___ STUDY MATERIAL
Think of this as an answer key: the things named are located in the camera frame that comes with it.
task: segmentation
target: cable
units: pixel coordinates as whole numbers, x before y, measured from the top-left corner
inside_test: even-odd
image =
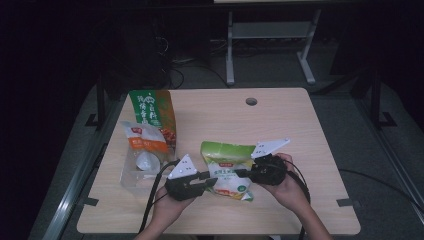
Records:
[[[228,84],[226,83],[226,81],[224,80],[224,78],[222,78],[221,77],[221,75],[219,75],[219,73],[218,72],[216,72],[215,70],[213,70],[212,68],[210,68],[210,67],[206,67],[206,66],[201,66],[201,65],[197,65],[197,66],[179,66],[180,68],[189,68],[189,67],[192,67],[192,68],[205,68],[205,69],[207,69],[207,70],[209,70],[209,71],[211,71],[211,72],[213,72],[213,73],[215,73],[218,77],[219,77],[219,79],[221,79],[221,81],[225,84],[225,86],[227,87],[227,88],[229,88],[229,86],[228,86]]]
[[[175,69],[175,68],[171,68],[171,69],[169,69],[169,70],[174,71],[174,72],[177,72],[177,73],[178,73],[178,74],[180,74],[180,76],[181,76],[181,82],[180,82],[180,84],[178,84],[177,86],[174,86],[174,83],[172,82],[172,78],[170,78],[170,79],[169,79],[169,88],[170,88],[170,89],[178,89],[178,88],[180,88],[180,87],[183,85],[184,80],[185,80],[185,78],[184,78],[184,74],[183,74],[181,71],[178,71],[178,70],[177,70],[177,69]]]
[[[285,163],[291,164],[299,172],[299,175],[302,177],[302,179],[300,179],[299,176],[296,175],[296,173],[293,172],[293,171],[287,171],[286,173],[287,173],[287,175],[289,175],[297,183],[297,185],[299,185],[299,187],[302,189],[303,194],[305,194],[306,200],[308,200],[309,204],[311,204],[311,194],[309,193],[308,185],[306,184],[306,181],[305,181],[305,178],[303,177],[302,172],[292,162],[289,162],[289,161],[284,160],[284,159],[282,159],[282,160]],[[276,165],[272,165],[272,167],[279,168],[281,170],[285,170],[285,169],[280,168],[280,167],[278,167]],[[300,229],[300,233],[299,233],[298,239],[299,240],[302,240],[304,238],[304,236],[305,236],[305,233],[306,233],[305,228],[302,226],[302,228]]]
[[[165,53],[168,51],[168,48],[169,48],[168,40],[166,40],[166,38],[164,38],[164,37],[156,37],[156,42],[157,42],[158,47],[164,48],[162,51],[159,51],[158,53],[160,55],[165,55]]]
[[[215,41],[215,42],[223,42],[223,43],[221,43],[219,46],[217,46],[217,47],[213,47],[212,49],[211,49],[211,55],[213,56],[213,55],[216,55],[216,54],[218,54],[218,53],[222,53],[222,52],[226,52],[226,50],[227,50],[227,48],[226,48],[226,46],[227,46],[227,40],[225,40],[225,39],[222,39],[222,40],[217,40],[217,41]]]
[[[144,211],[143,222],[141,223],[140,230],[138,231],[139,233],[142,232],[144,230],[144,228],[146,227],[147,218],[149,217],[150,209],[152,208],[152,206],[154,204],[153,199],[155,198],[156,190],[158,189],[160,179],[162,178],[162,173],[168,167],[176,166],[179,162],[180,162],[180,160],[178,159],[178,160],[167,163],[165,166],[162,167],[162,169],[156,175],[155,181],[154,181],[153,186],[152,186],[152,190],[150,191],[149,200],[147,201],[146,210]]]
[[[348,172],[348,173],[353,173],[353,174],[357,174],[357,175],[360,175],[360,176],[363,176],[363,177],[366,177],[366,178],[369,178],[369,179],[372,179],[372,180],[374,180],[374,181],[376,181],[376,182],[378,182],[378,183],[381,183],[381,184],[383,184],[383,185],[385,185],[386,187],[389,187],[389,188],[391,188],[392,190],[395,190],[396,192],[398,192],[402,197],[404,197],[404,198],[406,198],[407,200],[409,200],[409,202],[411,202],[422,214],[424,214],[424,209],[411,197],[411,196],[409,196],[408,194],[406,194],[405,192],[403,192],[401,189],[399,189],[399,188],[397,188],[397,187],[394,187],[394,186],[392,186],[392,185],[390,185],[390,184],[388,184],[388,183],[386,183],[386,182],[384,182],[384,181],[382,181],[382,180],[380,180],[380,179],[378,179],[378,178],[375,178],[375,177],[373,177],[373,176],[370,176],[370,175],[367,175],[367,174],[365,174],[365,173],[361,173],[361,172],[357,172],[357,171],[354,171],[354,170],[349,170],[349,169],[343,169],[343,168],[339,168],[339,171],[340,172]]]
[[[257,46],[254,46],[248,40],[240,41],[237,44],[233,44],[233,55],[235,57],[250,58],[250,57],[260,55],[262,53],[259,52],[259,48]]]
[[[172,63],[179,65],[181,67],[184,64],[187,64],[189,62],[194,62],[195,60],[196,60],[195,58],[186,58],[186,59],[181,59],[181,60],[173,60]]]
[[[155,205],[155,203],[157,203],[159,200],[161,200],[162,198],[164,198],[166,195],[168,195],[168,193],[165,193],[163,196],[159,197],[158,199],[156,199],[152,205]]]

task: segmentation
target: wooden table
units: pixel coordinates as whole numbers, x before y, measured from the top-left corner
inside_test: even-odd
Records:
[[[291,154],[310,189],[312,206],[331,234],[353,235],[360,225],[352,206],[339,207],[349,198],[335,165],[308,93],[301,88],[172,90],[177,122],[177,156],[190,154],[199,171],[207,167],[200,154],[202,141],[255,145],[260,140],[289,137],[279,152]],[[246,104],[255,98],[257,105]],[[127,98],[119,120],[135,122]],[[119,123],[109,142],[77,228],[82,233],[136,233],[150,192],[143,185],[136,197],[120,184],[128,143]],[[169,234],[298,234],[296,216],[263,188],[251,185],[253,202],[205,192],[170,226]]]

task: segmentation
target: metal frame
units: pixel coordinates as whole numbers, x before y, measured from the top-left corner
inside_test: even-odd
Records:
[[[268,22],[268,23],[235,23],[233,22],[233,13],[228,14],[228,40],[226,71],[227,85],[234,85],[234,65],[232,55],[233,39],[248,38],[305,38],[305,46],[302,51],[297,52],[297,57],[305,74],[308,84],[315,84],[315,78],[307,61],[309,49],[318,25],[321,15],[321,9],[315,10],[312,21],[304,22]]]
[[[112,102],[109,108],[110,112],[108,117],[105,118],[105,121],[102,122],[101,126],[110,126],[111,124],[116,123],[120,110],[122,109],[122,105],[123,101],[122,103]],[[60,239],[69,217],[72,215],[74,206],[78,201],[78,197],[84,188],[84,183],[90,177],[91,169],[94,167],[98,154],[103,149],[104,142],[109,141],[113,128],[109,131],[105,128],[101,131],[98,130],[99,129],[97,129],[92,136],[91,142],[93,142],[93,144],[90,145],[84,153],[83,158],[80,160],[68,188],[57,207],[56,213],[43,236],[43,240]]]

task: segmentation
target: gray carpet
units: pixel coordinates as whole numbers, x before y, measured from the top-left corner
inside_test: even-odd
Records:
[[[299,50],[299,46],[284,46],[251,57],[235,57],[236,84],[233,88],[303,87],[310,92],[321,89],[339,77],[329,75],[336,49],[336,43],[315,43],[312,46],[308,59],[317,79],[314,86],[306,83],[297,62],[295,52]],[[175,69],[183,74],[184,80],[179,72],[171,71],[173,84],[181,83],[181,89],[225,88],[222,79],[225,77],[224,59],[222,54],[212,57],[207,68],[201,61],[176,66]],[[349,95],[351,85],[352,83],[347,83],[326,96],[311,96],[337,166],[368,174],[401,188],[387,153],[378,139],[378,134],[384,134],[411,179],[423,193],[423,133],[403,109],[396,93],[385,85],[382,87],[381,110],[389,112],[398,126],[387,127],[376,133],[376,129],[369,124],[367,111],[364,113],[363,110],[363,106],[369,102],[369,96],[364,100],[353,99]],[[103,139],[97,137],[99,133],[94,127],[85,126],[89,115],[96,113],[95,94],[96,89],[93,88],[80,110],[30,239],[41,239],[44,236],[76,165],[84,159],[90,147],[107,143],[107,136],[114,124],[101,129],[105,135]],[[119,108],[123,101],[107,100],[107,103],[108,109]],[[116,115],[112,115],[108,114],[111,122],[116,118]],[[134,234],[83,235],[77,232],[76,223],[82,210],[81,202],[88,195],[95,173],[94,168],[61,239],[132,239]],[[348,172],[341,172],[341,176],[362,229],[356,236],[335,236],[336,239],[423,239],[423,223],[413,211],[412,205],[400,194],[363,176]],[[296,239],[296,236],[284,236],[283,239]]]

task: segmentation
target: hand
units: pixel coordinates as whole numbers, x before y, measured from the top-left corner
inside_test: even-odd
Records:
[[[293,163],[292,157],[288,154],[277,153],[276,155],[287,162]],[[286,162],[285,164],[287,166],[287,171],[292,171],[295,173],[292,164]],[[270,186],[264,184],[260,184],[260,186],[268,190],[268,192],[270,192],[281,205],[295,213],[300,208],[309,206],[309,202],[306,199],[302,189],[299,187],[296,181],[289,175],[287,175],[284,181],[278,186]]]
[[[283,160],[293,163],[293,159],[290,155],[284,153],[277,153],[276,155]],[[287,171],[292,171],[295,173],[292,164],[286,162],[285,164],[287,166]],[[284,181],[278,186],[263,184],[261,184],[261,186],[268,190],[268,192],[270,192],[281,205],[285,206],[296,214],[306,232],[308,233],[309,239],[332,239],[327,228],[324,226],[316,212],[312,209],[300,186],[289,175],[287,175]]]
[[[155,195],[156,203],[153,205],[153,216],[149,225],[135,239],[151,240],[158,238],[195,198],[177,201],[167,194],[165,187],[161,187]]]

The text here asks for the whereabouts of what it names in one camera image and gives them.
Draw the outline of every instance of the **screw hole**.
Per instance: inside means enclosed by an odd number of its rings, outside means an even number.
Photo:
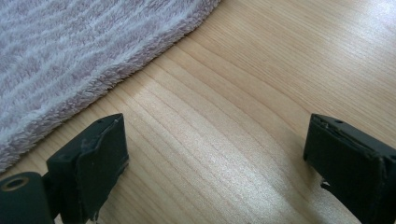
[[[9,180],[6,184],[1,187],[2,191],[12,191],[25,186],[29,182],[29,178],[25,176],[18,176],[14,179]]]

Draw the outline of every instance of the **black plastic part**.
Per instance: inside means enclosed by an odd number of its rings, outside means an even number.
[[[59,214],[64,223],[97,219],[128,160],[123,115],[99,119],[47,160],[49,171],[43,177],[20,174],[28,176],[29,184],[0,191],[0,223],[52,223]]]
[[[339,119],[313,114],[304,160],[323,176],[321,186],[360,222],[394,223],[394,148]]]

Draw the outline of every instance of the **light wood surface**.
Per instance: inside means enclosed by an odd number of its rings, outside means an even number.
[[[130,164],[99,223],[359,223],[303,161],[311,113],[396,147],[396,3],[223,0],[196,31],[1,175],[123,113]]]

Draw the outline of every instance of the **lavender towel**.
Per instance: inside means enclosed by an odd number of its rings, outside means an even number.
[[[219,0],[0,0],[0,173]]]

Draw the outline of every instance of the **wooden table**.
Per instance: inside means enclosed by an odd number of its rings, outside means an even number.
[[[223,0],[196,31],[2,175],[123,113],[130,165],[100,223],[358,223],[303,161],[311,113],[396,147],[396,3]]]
______
== EXERCISE AIM ==
All lines above from the one with "Draw the outline of every instance of the **light" to the one with "Draw the outline of every instance of the **lavender", inclusive, should be copied exactly, and no other lines.

== ANSWER TO THE EXERCISE ==
Draw the outline of every instance of the **light wood surface**.
Per instance: inside means enclosed by an odd number of its rings, outside means an even number.
[[[130,164],[99,223],[359,223],[303,161],[311,113],[396,147],[396,3],[223,0],[196,31],[1,175],[123,113]]]

Draw the outline of every instance of the **lavender towel**.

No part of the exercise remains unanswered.